Goal of the exercise –
Your answer is a number only: how many lines in the data below contain "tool"?

___ Source data ___

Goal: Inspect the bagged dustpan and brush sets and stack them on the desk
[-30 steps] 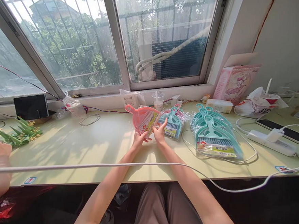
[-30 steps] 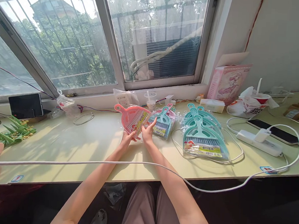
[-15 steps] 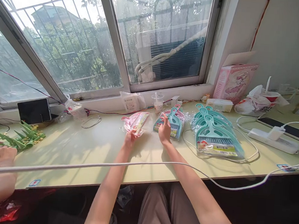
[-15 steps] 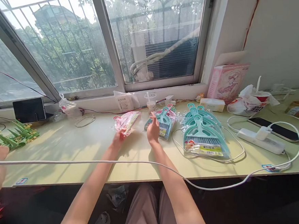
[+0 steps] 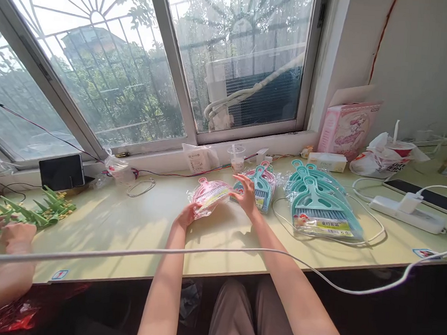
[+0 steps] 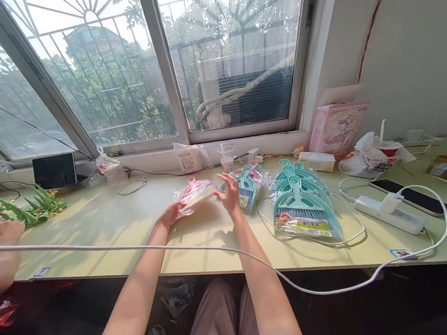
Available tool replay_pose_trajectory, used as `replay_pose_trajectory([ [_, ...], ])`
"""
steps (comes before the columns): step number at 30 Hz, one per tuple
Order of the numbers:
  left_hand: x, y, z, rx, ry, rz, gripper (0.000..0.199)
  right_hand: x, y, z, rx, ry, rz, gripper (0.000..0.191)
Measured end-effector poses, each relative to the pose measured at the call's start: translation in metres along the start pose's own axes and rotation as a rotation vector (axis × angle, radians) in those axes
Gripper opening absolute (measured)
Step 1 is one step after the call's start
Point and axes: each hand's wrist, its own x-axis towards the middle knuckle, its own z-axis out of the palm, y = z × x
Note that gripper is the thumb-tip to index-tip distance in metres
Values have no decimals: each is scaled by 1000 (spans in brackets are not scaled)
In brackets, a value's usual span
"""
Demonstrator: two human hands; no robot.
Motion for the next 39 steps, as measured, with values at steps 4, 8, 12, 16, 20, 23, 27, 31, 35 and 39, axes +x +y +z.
replay_pose_trajectory([
  [4, -1, 0, -1, -11, 21, -12, 25, 0, -1, 1, 83, -58, 40, 11],
  [8, -3, 0, -2, 90, -25, -44, 19, 0, -9, 0, 158, -49, 118, 12],
  [12, -4, 0, -1, 258, -161, -59, 16, -3, -21, -4, 183, 0, 127, 12],
  [16, -5, -1, 3, 315, -237, -53, 24, -4, -28, -6, 152, 50, 150, 10],
  [20, -6, -2, 4, 346, -278, -44, 32, -4, -29, -6, 146, 45, 142, 10],
  [23, -9, -1, 5, 385, -279, -40, 33, -5, -29, -5, 182, 21, 124, 12],
  [27, -13, 1, 7, 377, -307, -4, 37, -7, -32, -4, 241, 72, 145, 17],
  [31, -13, 1, 8, 376, -325, 0, 41, -10, -41, -3, 247, 158, 222, 18],
  [35, -11, 1, 11, 404, -370, -11, 38, -12, -45, -1, 272, 263, 274, 18],
  [39, -12, 3, 10, 424, -368, -2, 41, -12, -38, 1, 226, 214, 256, 17],
])
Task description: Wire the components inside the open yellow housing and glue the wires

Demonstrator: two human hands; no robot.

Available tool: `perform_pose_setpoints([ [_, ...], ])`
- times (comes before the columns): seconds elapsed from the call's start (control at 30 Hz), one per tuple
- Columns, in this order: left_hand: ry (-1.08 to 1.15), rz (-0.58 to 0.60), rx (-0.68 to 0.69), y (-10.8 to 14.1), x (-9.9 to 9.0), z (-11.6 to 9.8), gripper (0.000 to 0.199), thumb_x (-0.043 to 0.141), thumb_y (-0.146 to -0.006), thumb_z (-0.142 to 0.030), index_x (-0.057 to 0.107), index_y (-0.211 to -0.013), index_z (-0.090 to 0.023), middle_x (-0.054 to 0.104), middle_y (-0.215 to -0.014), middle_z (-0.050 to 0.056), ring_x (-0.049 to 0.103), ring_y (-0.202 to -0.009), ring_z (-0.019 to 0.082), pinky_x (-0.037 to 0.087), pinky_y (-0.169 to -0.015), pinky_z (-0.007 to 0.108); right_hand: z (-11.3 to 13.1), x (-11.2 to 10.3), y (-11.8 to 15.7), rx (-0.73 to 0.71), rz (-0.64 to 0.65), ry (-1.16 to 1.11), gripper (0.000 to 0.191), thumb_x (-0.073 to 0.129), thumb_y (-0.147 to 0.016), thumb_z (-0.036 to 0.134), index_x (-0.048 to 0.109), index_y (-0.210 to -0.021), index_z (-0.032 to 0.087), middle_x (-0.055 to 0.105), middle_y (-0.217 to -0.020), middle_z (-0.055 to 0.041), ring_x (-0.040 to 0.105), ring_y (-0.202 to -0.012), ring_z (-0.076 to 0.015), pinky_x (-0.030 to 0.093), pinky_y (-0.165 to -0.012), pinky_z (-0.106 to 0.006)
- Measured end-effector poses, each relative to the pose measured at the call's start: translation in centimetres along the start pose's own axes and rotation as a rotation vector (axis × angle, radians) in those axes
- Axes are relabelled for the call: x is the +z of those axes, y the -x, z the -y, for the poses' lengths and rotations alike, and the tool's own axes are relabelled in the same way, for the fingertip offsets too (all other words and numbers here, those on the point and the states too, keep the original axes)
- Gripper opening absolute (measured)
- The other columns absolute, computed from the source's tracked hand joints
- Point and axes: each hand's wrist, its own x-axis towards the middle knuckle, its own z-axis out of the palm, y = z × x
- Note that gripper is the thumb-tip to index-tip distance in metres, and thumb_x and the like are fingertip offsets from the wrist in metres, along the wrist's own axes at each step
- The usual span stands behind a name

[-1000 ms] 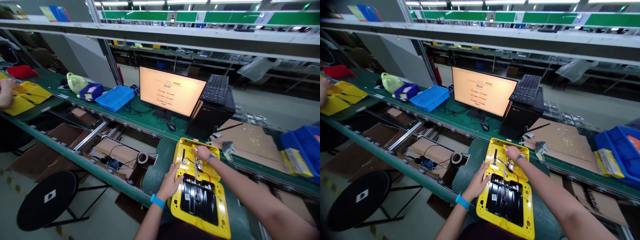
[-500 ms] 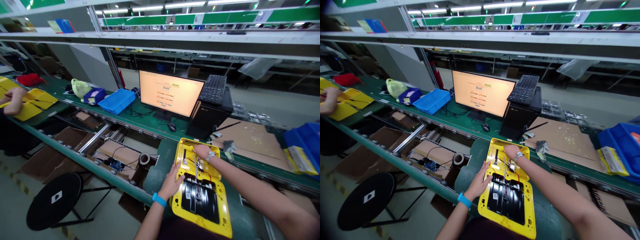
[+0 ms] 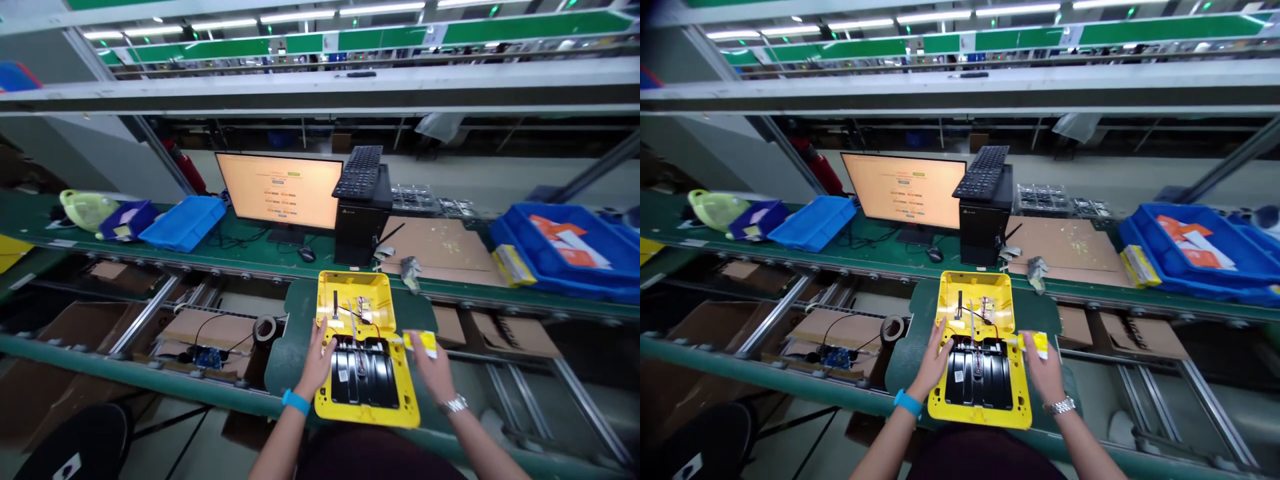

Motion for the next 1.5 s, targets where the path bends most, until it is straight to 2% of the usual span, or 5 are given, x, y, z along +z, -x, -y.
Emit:
perform_pose_setpoints([
  [0.1, -0.032, 0.002, -0.01, 0.1, 0.0, -0.2, 0.071, 0.043, -0.099, -0.065, 0.023, -0.162, -0.039, -0.004, -0.173, -0.004, -0.004, -0.159, 0.027, 0.02, -0.128, 0.049, -1.1, 0.7, 1.2, -0.01, 0.022, -0.023, 0.063, 0.062, -0.083, 0.075, 0.074, -0.099, 0.016, 0.074, -0.087, -0.0123, 0.069, -0.08, -0.0294, 0.055, -0.07, -0.037],
  [0.17, -0.054, -0.008, -0.009, 0.1, 0.1, -0.2, 0.07, 0.042, -0.099, -0.065, 0.024, -0.161, -0.038, -0.002, -0.173, -0.004, -0.004, -0.159, 0.027, 0.02, -0.128, 0.049, -1.6, 1.0, 1.4, -0.022, 0.038, -0.012, 0.061, 0.06, -0.085, 0.075, 0.072, -0.099, 0.016, 0.076, -0.094, -0.014, 0.07, -0.086, -0.0306, 0.055, -0.075, -0.038],
  [0.63, -0.058, -0.016, -0.029, 0.0, 0.4, 0.0, 0.07, 0.044, -0.098, -0.066, 0.027, -0.16, -0.04, -0.003, -0.173, -0.004, -0.004, -0.159, 0.026, 0.023, -0.128, 0.049, -3.4, 1.5, 1.2, -0.1, 0.116, 0.059, 0.051, 0.055, -0.095, 0.065, 0.068, -0.1, 0.017, 0.075, -0.085, -0.0112, 0.069, -0.073, -0.0254, 0.048, -0.06, -0.031],
  [1.33, -0.086, -0.027, -0.018, 0.0, 0.3, 0.1, 0.067, 0.043, -0.099, -0.066, 0.027, -0.16, -0.043, -0.002, -0.173, -0.006, -0.001, -0.159, 0.028, 0.026, -0.126, 0.054, -3.2, 1.3, 1.0, -0.098, 0.123, 0.076, 0.05, 0.054, -0.095, 0.066, 0.067, -0.099, 0.018, 0.075, -0.085, -0.0109, 0.069, -0.074, -0.026, 0.047, -0.058, -0.031],
  [1.5, -0.088, -0.036, -0.015, 0.0, 0.3, 0.3, 0.067, 0.045, -0.098, -0.067, 0.029, -0.159, -0.043, 0.002, -0.173, -0.005, 0.001, -0.159, 0.03, 0.027, -0.126, 0.055, -3.2, 1.2, 0.9, -0.111, 0.12, 0.109, 0.051, 0.052, -0.096, 0.067, 0.066, -0.098, 0.018, 0.073, -0.078, -0.0093, 0.067, -0.069, -0.0252, 0.046, -0.057, -0.031],
])
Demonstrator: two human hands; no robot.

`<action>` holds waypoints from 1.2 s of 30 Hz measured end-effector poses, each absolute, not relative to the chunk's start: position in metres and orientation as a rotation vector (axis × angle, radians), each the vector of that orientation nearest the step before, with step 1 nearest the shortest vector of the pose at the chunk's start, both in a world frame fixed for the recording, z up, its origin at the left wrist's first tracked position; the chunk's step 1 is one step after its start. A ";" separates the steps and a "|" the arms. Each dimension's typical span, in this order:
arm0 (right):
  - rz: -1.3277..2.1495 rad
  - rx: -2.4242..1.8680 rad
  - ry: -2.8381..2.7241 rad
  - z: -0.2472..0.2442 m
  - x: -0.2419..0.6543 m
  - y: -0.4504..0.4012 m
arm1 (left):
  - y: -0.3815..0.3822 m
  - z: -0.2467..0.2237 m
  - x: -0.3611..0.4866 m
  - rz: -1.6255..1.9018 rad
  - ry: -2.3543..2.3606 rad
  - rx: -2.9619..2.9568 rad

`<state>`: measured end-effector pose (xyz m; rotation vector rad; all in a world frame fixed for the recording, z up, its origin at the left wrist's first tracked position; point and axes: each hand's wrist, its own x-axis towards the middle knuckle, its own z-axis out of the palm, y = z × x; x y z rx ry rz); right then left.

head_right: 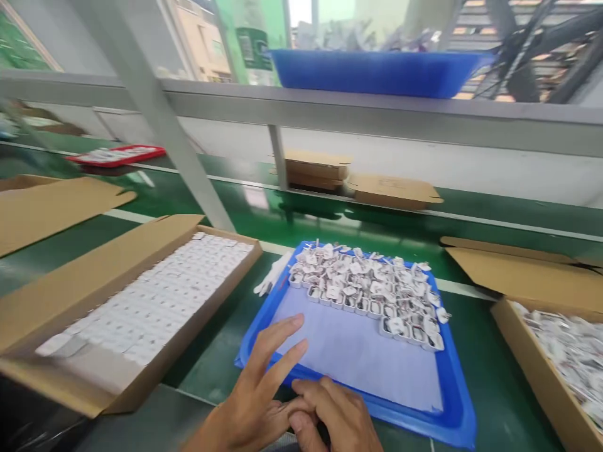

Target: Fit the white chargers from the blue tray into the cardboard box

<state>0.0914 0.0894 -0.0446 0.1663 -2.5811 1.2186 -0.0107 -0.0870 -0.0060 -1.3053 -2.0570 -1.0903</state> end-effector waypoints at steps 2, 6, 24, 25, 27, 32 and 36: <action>1.162 -0.067 -2.610 -0.040 0.100 0.104 | -0.086 -0.004 -0.024 -1.143 -1.981 -1.078; 0.990 -0.144 -2.643 -0.027 0.099 0.144 | -0.082 -0.012 -0.042 -1.498 -2.161 -0.597; 0.354 0.163 -2.695 -0.019 0.044 0.224 | -0.064 -0.039 -0.046 -1.609 -2.706 -1.559; 0.413 0.188 -2.672 -0.016 0.046 0.219 | -0.063 -0.039 -0.044 -1.620 -2.708 -1.542; 0.524 0.226 -2.621 -0.012 0.051 0.205 | -0.060 -0.038 -0.039 -1.672 -2.684 -1.466; 1.028 0.282 -2.441 -0.001 0.065 0.167 | -0.048 -0.028 -0.028 -2.006 -2.543 -1.264; 1.282 0.501 -2.316 0.005 0.067 0.159 | -0.050 -0.017 -0.028 -2.241 -2.458 -1.327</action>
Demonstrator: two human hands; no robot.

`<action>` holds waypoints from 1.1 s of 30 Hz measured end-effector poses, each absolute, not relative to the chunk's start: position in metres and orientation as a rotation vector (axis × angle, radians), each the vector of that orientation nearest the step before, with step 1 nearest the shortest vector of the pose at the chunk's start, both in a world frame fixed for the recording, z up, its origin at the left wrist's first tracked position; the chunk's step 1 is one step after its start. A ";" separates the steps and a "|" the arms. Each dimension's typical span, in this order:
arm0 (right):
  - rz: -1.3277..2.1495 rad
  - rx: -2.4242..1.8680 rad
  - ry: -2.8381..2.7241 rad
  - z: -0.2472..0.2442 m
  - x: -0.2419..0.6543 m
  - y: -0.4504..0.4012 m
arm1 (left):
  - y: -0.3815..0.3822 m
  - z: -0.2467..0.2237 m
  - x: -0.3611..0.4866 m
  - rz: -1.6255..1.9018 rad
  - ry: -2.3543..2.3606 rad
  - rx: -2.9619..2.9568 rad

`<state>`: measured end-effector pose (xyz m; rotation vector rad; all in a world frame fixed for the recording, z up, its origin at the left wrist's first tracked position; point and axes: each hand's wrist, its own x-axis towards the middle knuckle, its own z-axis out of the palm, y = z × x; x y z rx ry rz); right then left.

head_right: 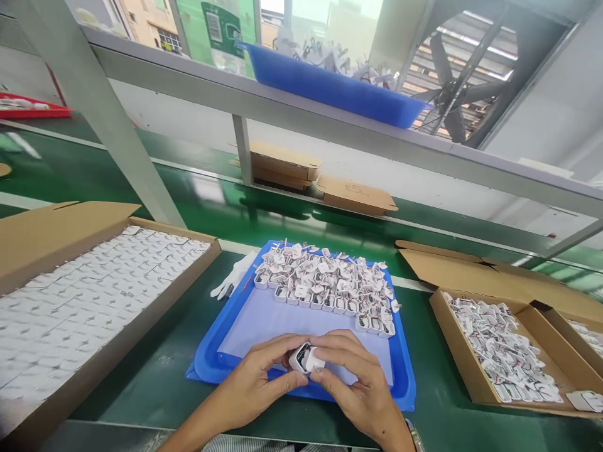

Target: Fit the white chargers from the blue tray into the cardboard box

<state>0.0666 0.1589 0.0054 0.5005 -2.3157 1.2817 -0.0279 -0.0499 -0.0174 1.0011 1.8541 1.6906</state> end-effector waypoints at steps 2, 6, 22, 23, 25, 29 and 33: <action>1.292 0.632 -2.287 0.007 0.065 0.160 | -0.053 -0.015 -0.028 1.711 1.785 1.008; 1.247 0.693 -2.265 0.009 0.065 0.158 | -0.058 -0.019 -0.026 1.814 1.787 0.988; 1.368 0.661 -2.153 -0.001 0.062 0.146 | -0.062 -0.016 -0.021 1.870 1.805 1.000; 1.397 0.654 -2.145 -0.001 0.062 0.145 | -0.062 -0.017 -0.020 1.879 1.813 1.004; 1.422 0.632 -2.146 -0.001 0.063 0.143 | -0.062 -0.018 -0.019 1.907 1.850 1.011; 1.384 0.594 -2.180 -0.001 0.068 0.134 | -0.061 -0.020 -0.016 1.978 1.967 1.018; 1.368 0.525 -2.194 -0.004 0.072 0.128 | -0.061 -0.020 -0.016 1.975 2.074 1.050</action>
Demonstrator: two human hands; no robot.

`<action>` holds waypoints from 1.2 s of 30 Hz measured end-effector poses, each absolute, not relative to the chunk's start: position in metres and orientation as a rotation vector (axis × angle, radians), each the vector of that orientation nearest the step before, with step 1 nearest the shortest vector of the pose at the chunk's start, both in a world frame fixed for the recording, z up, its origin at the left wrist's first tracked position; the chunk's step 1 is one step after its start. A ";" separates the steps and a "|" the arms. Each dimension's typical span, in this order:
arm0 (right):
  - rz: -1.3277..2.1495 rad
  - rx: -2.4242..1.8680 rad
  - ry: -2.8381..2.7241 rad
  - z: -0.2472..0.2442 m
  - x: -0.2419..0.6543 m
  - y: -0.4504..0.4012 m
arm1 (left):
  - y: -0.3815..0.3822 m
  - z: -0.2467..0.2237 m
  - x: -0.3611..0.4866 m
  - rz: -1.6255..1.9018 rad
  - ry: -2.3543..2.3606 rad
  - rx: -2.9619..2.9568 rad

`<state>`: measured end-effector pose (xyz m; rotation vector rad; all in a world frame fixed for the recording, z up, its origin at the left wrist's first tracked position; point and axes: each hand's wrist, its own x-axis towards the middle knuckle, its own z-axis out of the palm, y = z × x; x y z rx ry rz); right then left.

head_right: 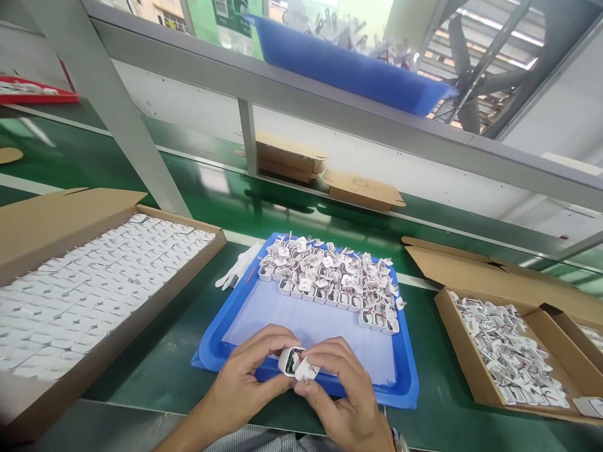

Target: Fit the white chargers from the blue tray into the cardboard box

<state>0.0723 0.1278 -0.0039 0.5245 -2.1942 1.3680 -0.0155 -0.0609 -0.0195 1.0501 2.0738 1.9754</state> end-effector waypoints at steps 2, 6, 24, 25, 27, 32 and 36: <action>1.369 0.498 -2.218 -0.005 0.074 0.128 | -0.061 -0.019 -0.015 1.968 2.078 1.080; 1.427 0.404 -2.296 -0.006 0.077 0.129 | -0.063 -0.019 -0.013 1.926 2.060 1.124; 1.333 0.400 -2.151 -0.009 0.077 0.121 | -0.066 -0.028 -0.010 1.975 2.125 1.171; 1.319 0.393 -2.175 -0.007 0.077 0.120 | -0.066 -0.029 -0.010 1.965 2.146 1.185; 1.321 0.376 -2.209 -0.006 0.077 0.117 | -0.065 -0.029 -0.010 1.954 2.181 1.210; 1.327 0.293 -2.268 -0.009 0.079 0.116 | -0.063 -0.028 -0.008 1.995 2.237 1.268; 1.096 0.183 -2.287 -0.020 0.088 0.118 | -0.061 -0.026 -0.006 1.987 2.296 1.197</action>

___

Solution for this exercise –
3